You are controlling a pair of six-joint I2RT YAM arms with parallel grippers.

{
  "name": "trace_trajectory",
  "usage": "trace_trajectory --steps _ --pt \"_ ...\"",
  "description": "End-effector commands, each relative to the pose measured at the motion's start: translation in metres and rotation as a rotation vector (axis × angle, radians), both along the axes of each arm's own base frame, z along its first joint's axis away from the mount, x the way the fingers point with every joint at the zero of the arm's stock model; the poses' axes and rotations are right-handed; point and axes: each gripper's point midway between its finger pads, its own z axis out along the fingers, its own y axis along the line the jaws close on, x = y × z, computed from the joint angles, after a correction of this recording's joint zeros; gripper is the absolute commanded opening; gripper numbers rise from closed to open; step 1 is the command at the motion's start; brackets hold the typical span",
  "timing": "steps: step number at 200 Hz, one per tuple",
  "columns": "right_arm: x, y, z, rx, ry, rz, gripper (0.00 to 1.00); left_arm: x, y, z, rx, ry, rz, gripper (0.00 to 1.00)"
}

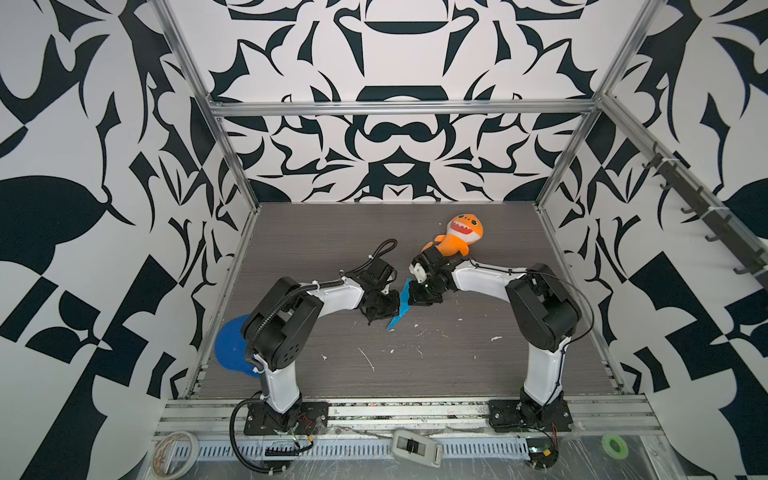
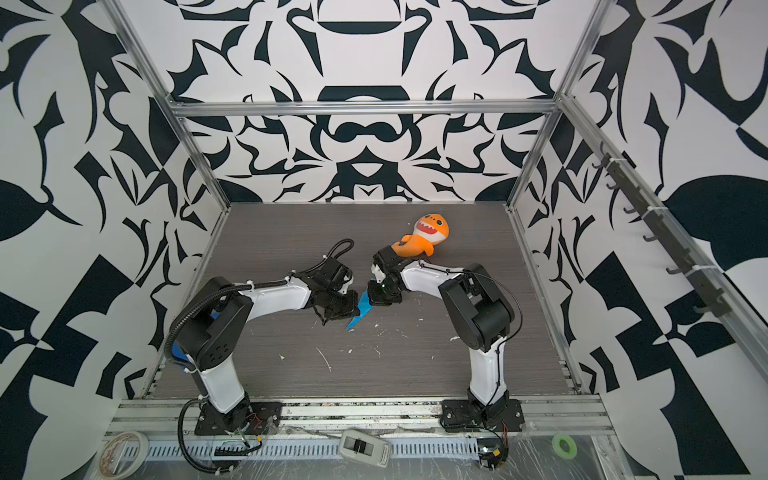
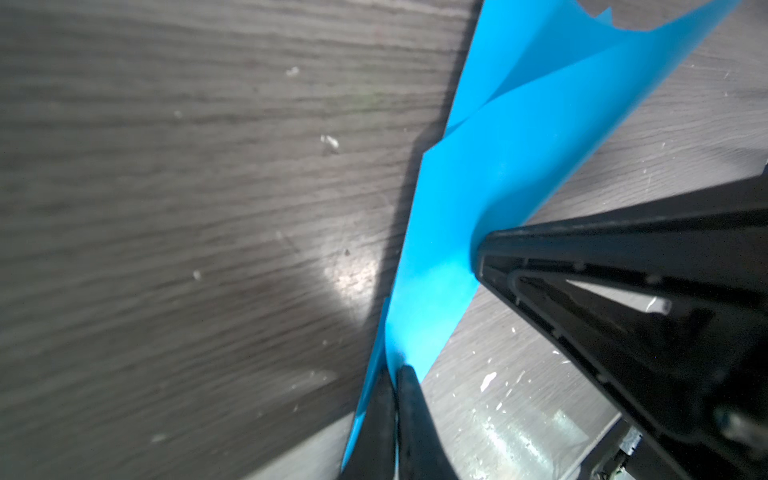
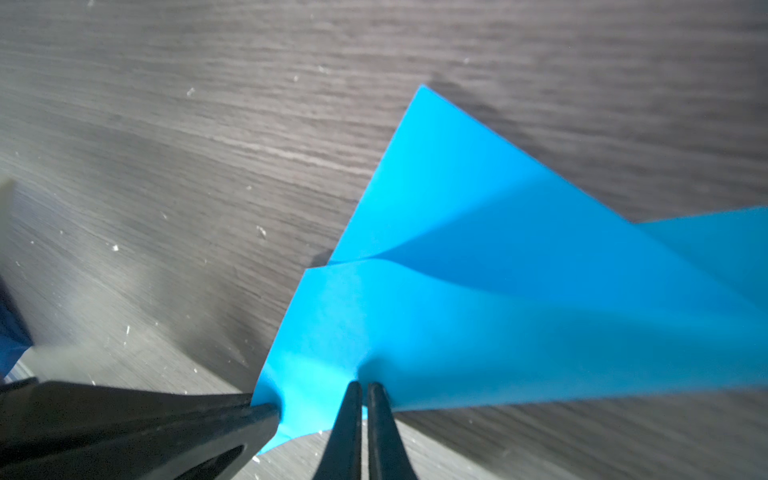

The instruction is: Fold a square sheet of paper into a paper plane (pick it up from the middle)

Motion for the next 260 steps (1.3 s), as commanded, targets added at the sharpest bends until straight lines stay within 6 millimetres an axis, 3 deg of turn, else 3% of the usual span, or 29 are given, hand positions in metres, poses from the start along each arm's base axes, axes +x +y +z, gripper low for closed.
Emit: trace_trajectory --steps 1,28,71,184,232,260 --pt "0.006 0.006 0.026 0.040 -0.030 0.023 0.11 -0.027 0.035 -0.046 0.186 0.107 0.006 0.08" --pt "0.003 0.023 0.034 0.097 -0.023 0.076 0.11 -0.026 0.033 -0.046 0.182 0.106 0.005 0.08" --pt "0.006 0.025 0.021 0.086 -0.003 0.069 0.11 -0.026 0.033 -0.046 0.183 0.106 0.005 0.08" --pt "0.008 -0.017 -0.005 -0.054 0.014 -0.040 0.10 -0.028 0.036 -0.047 0.191 0.108 0.006 0.08" --pt "0.007 -0.014 0.005 -0.015 -0.002 -0.033 0.10 -0.027 0.035 -0.047 0.192 0.107 0.005 0.08" --pt "0.009 -0.017 0.000 -0.029 0.006 -0.044 0.10 -0.026 0.035 -0.044 0.193 0.101 0.002 0.08"
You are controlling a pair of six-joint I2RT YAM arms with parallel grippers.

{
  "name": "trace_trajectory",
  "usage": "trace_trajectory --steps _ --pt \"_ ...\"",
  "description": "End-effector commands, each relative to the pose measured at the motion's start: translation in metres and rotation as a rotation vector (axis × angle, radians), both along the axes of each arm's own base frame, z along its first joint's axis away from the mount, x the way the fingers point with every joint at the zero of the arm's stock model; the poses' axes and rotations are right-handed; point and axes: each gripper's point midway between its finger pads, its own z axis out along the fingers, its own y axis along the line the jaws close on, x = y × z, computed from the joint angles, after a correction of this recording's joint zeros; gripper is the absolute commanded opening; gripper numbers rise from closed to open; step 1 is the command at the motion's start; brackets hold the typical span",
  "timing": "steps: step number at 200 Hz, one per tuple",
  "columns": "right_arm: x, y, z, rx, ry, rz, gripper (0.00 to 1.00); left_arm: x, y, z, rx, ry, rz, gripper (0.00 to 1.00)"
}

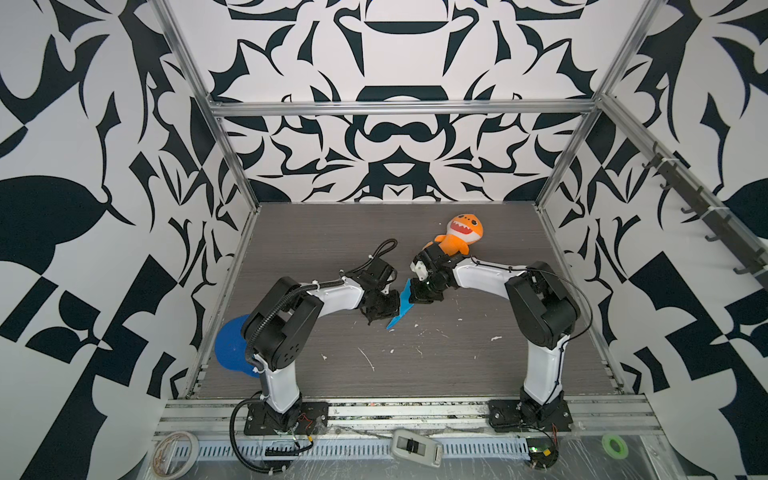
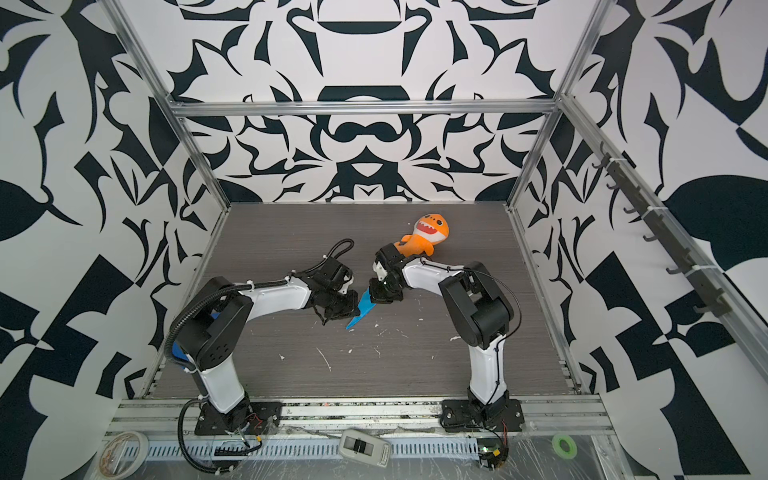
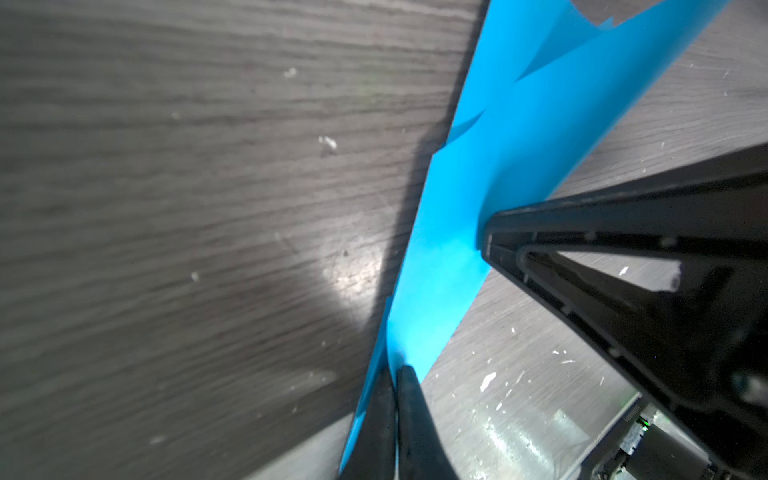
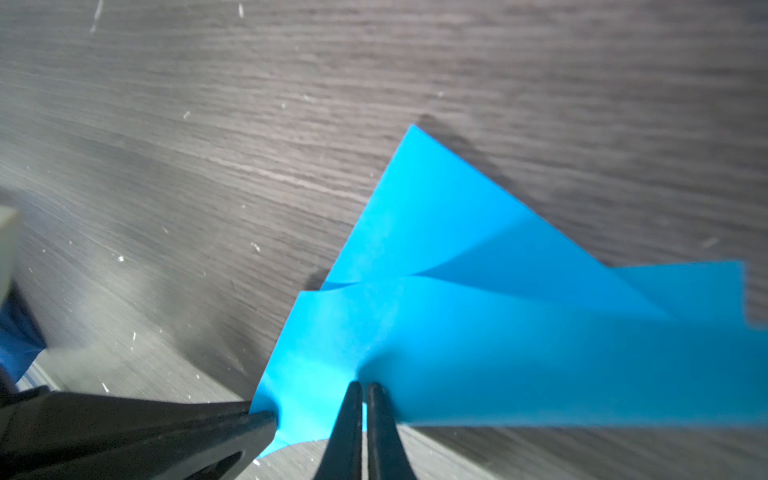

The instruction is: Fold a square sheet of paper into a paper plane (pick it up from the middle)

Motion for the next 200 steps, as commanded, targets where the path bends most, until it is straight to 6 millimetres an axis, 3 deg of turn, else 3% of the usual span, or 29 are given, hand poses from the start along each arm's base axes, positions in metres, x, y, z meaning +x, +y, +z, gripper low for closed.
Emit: trace_trajectory --steps 1,39,88,128,154,200 --pt "0.001 -0.013 0.001 -0.041 -0.006 -0.031 0.10 -0.025 0.035 -0.044 0.193 0.100 0.005 0.08" --pt "-0.007 -0.021 -0.014 -0.073 0.027 -0.049 0.09 -0.015 0.027 -0.026 0.169 0.057 -0.017 0.13" --pt "-0.014 -0.027 -0.022 -0.077 0.039 -0.095 0.09 0.003 0.012 0.034 0.050 -0.086 -0.001 0.31" --pt "-0.015 -0.032 -0.023 -0.078 0.038 -0.143 0.08 0.005 0.012 0.067 -0.115 -0.178 0.131 0.31" --pt "-0.016 -0.031 -0.024 -0.067 0.042 -0.155 0.08 0.003 0.004 0.071 -0.225 -0.176 0.179 0.25" --pt "-0.014 -0.028 -0.023 -0.057 0.043 -0.154 0.08 0.004 -0.021 0.049 -0.218 -0.093 0.146 0.14"
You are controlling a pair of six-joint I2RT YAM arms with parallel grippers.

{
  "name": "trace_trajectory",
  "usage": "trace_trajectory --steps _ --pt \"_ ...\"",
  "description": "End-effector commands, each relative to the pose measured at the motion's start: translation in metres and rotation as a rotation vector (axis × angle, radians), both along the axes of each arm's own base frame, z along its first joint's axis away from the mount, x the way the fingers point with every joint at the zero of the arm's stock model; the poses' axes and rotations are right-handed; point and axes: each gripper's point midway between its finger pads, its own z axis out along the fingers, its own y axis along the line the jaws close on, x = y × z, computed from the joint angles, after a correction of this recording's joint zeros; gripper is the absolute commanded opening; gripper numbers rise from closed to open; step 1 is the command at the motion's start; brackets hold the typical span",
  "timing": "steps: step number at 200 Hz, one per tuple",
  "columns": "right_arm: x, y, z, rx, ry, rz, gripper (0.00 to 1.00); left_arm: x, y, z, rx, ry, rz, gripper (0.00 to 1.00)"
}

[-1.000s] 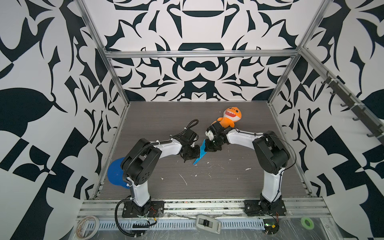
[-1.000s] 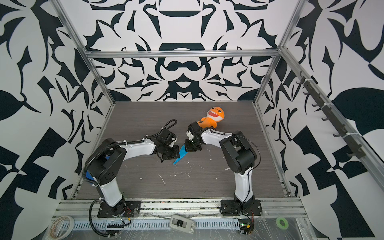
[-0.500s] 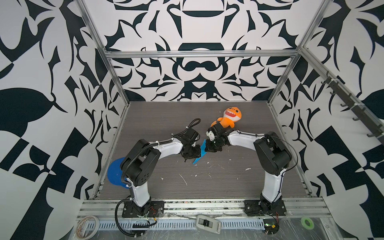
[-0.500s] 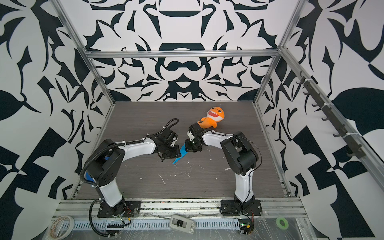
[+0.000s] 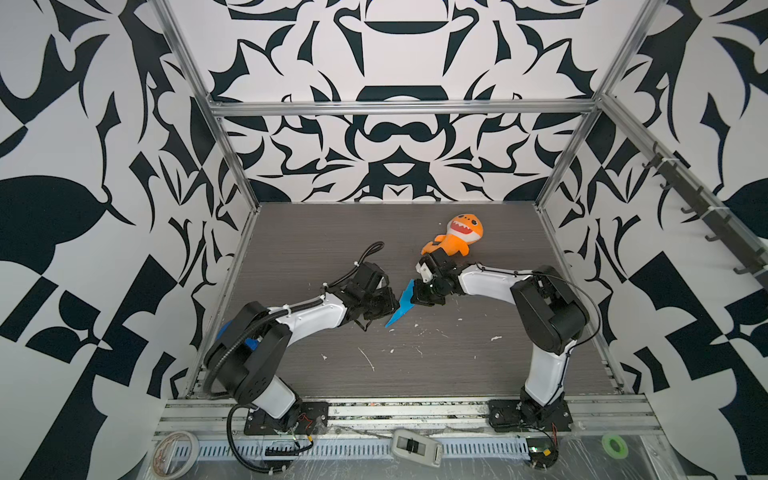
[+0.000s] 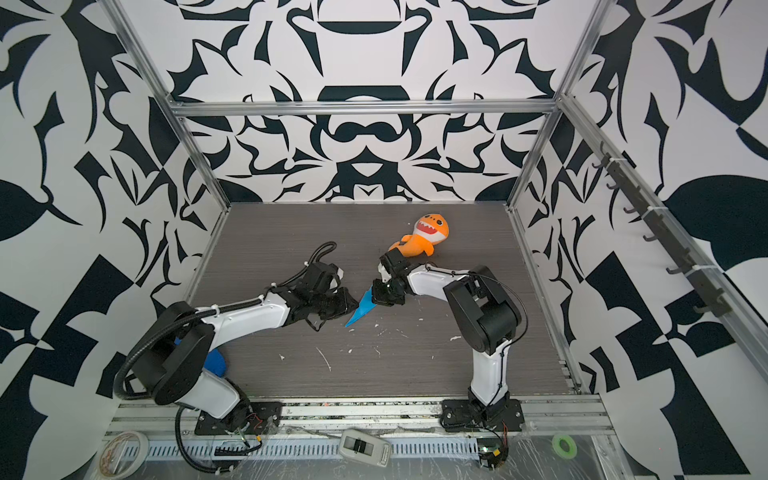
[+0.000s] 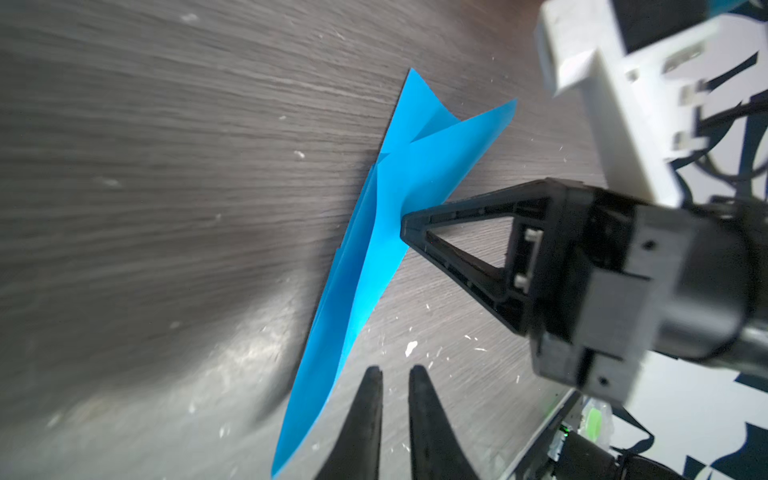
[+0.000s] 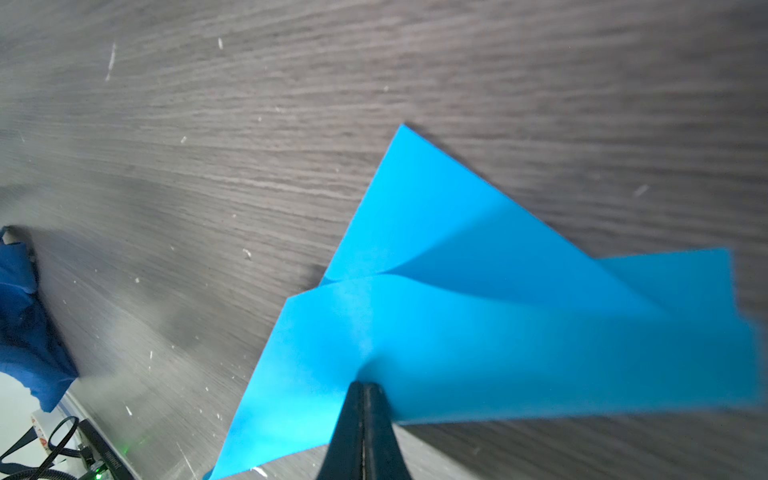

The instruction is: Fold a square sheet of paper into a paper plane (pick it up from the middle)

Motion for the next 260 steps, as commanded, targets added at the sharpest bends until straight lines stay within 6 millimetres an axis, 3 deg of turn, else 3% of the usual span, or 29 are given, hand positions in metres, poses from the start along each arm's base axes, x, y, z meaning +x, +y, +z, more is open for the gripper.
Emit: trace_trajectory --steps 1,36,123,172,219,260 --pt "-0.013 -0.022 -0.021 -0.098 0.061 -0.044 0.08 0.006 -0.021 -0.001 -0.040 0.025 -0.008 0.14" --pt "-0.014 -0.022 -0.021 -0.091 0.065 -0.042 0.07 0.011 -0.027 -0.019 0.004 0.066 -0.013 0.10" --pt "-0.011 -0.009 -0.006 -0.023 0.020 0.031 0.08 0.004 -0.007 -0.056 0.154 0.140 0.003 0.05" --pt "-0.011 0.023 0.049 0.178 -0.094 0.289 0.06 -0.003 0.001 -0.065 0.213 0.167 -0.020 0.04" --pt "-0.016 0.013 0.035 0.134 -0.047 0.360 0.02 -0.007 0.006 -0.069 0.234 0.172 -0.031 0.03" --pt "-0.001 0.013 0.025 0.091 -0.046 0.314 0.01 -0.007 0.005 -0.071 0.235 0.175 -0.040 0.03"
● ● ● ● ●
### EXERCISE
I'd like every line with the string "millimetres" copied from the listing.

### RESULT
Motion for the next 260 steps (1.3 s), as commanded, targets added at the sharpest bends until straight lines stay within 6 millimetres an axis, 3 deg of turn, else 3% of the usual span, or 29 are given, hand positions in metres, poses from the start along each arm's base axes, axes +x +y +z, gripper low for closed.
Motion for the next 200 steps, as commanded, targets where the path bends most, until it is straight to 6 millimetres an axis, 3 deg of turn, else 3% of the usual span, or 29 are given, hand poses from the start along each arm's base axes, positions in metres, x, y, z meaning +x, +y, +z, gripper low for closed.
Motion for the next 260 steps, as commanded, targets added at the sharpest bends until straight lines stay within 6 millimetres an axis, 3 deg of turn, else 3% of the usual span, or 29 are given, hand positions in metres, poses from the start along each arm's base axes, x, y, z meaning +x, +y, +z, more is open for the gripper.

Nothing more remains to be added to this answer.